In this special live episode of Facts vs Feelings from Carson’s Q2 Summit in Chicago, Ryan Detrick, Chief Market Strategist at Carson Group, and Sonu Varghese, Chief Macro Strategist at Carson Group, sit down with Nobel Prize-winning economist Dr. Richard Thaler for a conversation that ranges from NFL draft strategy to retirement savings design to why markets keep producing events that are statistically supposed to be impossible.
Thaler breaks down his “Loser’s Curse” research on the NFL draft, explaining why top picks are systematically overvalued and why trading down is almost always the smarter move. Twenty years and a Nobel Prize later, teams have barely improved their ability to predict talent: The better-than-the-next-guy stat went from 52% to 53%.
The conversation covers economist Bob Shiller’s work on excess market volatility, what it actually means when 10-sigma events keep showing up every decade, and why the coming wave of major IPOs is forcing index providers into decisions that are anything but passive.
On the behavioral side, Dr. Thaler walks through the three pillars that transformed 401(k) design: automatic enrollment, target date funds, and Save More Tomorrow, and why the UK’s approach to retirement mandates got the balance right. He also gets into mental accounting and why a $2 million gain in home equity has almost no impact on spending, while a direct deposit hits a checking account and disappears immediately.
Key Takeaways:
- NFL teams have had 20 years, full quant departments, and AI-powered scouting to improve on Richard Thaler’s draft research. Their ability to rank players better than a coin flip moved from 52% to 53%. Tom Brady was picked No. 199.
- The first pick in the NFL draft is not worth six second-round picks. Trading down is the winning strategy, and trading a pick this year for a pick next year—where the going rate is one round—works out to roughly a 120% implied interest rate.
- When stocks get added to the S&P 500, the price pops. Andre Shleifer proved it in grad school with a paper called “Do Demand Curves Slope Down for Stocks?” The answer was yes, and it was controversial at the time. Now everyone knows it, and the SpaceX IPO is about to test it at a scale the market has never seen.

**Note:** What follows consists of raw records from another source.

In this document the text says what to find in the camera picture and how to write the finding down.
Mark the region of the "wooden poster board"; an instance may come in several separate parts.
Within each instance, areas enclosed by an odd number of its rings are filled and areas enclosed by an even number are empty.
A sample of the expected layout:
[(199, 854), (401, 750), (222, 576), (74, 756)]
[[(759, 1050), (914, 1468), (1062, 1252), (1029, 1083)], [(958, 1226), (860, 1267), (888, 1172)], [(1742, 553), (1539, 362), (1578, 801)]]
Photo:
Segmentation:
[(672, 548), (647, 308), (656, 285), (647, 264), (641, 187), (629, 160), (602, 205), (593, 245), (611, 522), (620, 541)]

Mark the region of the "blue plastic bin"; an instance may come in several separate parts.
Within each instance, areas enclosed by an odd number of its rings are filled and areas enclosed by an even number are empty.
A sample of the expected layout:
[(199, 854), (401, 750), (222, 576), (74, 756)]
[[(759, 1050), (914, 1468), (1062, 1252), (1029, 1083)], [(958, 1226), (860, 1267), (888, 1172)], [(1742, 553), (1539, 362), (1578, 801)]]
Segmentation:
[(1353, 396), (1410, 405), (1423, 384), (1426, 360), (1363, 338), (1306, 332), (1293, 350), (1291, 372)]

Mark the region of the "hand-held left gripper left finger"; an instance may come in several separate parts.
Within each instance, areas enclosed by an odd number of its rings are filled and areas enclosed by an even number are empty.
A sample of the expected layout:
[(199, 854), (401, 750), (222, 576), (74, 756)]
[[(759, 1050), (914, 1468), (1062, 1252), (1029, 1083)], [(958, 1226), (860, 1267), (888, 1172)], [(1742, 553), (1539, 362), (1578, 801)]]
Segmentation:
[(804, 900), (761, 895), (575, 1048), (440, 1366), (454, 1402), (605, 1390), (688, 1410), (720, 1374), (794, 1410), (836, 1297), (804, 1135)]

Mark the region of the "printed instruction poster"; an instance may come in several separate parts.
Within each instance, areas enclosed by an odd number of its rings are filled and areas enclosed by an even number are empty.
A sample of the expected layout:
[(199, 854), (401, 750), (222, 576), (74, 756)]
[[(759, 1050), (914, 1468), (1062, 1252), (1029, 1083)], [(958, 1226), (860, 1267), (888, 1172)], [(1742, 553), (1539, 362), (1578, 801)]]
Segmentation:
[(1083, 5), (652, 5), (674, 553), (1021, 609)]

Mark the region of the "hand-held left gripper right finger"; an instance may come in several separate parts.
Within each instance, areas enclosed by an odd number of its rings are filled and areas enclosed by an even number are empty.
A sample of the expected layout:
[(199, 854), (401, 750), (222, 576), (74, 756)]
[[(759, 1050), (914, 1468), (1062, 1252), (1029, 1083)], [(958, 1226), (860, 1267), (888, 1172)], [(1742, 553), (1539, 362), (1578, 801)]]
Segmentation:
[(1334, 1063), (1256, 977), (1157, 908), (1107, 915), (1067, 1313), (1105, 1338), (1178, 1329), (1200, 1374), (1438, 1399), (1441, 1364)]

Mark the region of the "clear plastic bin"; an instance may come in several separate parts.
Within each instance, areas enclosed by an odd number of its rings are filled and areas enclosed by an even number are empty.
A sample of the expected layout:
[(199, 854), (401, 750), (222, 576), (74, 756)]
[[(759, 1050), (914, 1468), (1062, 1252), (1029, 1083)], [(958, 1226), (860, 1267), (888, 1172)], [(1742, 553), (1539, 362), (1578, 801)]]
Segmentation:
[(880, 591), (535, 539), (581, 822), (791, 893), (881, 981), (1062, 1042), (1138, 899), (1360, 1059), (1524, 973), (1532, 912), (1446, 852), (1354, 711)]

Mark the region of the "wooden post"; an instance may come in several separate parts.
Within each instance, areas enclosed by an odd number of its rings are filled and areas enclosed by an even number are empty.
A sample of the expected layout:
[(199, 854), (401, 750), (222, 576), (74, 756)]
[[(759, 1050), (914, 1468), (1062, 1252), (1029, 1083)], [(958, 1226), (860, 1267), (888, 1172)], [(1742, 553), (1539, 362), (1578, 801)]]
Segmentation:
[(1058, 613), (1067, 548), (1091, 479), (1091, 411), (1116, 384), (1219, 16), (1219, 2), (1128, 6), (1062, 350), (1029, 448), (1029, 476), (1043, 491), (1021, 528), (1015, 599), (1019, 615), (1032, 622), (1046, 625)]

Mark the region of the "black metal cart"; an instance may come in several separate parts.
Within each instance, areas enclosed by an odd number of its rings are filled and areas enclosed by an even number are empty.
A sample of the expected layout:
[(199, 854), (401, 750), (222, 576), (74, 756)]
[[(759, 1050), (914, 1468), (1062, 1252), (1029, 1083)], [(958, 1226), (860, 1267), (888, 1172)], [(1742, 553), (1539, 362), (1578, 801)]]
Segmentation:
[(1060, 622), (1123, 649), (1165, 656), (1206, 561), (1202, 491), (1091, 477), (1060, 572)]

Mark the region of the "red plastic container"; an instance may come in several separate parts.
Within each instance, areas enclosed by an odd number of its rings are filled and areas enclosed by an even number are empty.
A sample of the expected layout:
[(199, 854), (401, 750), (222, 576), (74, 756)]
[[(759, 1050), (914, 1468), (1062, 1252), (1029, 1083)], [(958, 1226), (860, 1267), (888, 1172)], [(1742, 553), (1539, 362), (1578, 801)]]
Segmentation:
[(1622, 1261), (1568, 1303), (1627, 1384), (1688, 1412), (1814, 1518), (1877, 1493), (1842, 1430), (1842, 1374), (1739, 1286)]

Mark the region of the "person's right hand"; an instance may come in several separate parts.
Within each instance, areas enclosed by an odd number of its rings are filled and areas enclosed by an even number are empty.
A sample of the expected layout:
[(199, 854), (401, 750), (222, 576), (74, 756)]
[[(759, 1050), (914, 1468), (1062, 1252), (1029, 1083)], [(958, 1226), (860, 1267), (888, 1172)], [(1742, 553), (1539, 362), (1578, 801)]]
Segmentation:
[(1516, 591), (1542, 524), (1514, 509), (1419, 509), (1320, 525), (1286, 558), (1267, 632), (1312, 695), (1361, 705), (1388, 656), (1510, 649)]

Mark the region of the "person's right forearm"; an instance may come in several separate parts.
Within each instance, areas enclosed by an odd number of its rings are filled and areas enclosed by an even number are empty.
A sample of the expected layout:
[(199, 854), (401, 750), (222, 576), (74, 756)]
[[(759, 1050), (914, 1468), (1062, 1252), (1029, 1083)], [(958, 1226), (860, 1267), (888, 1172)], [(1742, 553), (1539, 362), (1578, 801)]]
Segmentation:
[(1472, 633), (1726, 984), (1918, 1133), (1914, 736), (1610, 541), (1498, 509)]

- Buying an IPO on day one looks exciting and has historically cost investors around 30% in underperformance versus the market over the following three years, according to Jay Ritter’s data.
- Making enrollment the default in 401(k) plans, rather than requiring employees to opt in, had a bigger impact on retirement savings rates than any amount of financial education. Which box comes pre-checked should be irrelevant. It isn’t.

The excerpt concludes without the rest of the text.